Elementary Math Fractions, Percentages, Word Problems, Equations, Inequations, Factorization, Expansion

 November 24th, 2017, 12:27 PM #1 Newbie   Joined: Nov 2017 From: Romania Posts: 2 Thanks: 0 10 years old math problem - please help me solve it a, b, c are natural numbers and ab(a+b)+ac(a+c)+bc(b+c)=2013. To choose the correct value for product axbxc. A) 2013 B) 620 C) 324 D) 0 E) other number Thank you for your support.
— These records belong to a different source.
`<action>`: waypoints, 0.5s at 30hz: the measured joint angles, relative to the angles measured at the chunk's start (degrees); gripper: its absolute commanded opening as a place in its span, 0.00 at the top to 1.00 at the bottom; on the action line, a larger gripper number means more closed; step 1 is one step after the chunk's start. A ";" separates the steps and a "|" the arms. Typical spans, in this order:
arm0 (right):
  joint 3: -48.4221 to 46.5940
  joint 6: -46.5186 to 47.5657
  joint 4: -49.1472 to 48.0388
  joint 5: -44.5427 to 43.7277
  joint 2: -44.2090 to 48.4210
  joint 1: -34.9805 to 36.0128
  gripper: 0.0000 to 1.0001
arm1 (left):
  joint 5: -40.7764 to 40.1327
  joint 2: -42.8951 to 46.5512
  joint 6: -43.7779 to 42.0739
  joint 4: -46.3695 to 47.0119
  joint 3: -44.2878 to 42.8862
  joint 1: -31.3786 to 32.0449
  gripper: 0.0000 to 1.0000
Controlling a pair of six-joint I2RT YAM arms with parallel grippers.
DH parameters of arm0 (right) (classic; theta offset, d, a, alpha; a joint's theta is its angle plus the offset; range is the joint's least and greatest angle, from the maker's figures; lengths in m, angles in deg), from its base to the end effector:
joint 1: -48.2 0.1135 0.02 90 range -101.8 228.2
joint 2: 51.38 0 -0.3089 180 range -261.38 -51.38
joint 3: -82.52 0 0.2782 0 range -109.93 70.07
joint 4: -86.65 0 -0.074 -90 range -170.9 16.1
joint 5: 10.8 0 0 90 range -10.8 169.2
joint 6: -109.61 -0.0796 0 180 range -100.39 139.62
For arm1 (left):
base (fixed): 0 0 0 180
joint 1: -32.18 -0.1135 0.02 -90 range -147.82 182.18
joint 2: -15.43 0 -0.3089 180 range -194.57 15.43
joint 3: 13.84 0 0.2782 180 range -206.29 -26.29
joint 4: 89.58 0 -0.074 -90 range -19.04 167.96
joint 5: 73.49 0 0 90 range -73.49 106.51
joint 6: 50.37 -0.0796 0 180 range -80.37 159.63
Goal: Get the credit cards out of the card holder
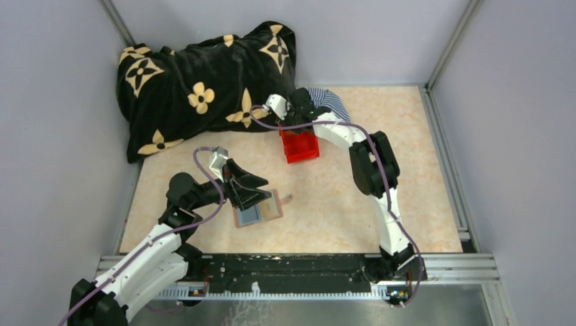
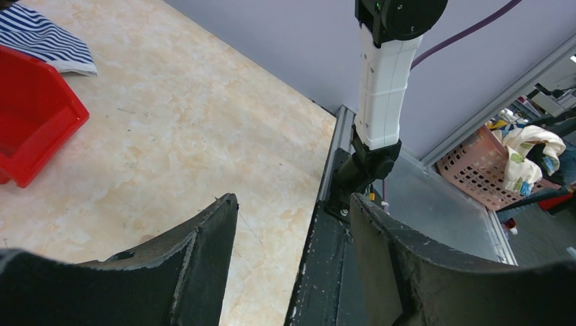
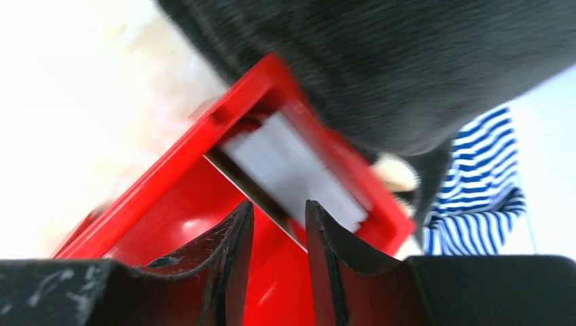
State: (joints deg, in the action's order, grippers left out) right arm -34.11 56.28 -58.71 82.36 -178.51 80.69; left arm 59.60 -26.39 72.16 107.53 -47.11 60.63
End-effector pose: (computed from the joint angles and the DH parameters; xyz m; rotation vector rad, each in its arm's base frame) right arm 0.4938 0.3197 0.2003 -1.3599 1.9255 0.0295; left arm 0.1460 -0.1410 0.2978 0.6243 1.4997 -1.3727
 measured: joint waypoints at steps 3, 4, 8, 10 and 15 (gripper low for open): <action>0.28 -1.03 -4.11 -2.45 0.31 -0.07 0.67 | 0.02 0.11 0.02 0.00 0.00 0.00 0.33; 0.31 -1.38 -5.25 -3.21 0.44 -0.15 0.67 | 0.02 0.17 0.02 0.00 0.00 0.00 0.33; 0.31 -2.51 -9.49 -5.20 1.07 -0.46 0.68 | 0.02 0.33 0.04 0.02 0.00 0.00 0.33; 0.26 -2.93 -10.62 -5.99 1.27 -0.52 0.68 | 0.04 0.33 0.07 0.02 0.00 0.00 0.33; 0.42 -4.57 -12.39 -7.26 1.42 -0.52 0.73 | 0.02 0.42 0.11 0.02 0.00 0.00 0.32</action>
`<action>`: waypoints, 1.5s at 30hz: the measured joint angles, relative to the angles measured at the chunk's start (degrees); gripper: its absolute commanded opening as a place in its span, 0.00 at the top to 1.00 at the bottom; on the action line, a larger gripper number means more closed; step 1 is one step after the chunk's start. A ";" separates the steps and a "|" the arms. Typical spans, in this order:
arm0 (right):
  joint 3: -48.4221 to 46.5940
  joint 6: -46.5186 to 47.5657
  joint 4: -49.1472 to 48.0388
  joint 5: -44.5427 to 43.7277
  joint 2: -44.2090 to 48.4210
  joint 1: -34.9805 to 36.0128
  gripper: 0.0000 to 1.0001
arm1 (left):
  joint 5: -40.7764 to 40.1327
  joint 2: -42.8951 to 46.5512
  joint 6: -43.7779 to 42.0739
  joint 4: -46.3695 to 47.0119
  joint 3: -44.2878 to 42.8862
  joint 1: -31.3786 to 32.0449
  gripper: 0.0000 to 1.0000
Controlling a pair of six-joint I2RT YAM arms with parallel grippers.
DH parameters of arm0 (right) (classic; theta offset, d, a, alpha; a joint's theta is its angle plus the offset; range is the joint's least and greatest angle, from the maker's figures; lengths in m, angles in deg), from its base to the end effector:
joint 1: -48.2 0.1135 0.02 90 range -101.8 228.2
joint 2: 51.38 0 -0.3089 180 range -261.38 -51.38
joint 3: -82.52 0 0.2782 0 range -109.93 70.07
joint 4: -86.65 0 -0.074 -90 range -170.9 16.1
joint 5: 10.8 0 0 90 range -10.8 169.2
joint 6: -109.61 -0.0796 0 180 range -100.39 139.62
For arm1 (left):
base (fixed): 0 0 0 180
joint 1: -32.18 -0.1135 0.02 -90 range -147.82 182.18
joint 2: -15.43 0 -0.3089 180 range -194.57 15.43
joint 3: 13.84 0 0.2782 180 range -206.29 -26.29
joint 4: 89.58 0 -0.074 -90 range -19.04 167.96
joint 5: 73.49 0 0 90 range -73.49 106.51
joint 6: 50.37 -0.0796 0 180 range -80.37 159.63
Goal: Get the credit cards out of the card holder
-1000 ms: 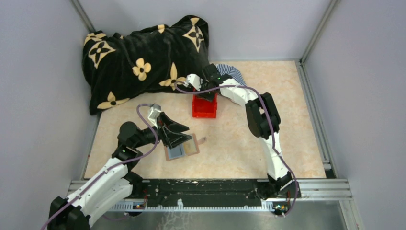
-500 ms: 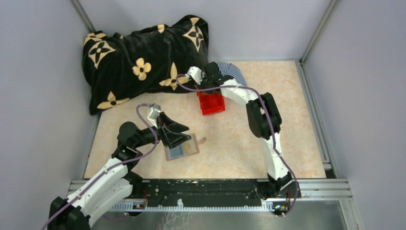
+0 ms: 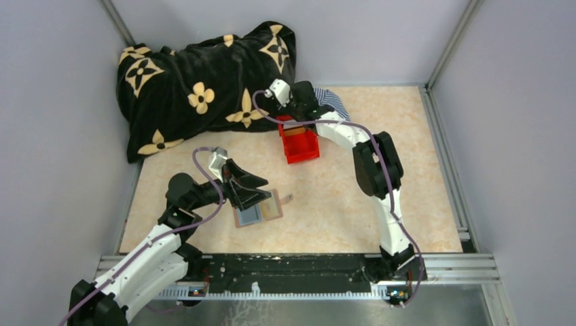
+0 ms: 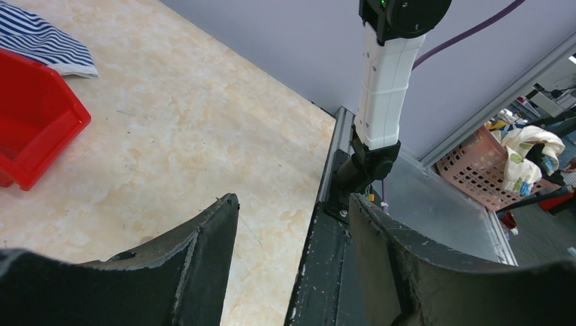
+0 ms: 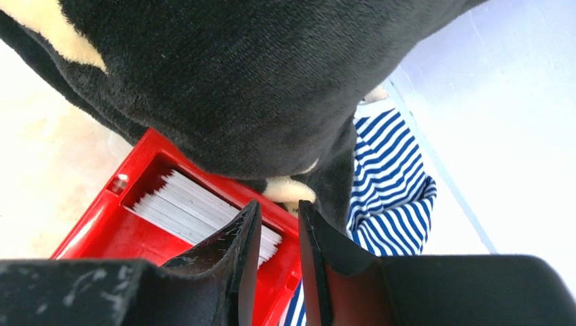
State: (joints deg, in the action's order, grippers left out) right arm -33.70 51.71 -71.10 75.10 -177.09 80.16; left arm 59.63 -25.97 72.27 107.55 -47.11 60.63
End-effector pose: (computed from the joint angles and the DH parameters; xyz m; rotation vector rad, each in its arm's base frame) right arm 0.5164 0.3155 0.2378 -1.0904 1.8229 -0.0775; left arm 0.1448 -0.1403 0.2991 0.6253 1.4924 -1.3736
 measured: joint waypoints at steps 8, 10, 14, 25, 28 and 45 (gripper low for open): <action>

 November 24th, 2017, 01:28 PM #2 Global Moderator   Joined: Dec 2006 Posts: 18,241 Thanks: 1438 Are you sure you typed the equation correctly? The expression ab(a+b)+ac(a+c)+bc(b+c) always has an even value, so it can't equal 2013. Thanks from mihaela
 November 24th, 2017, 01:48 PM #3 Newbie   Joined: Nov 2017 From: Romania Posts: 2 Thanks: 0 Yes, I'm sure that this is the request.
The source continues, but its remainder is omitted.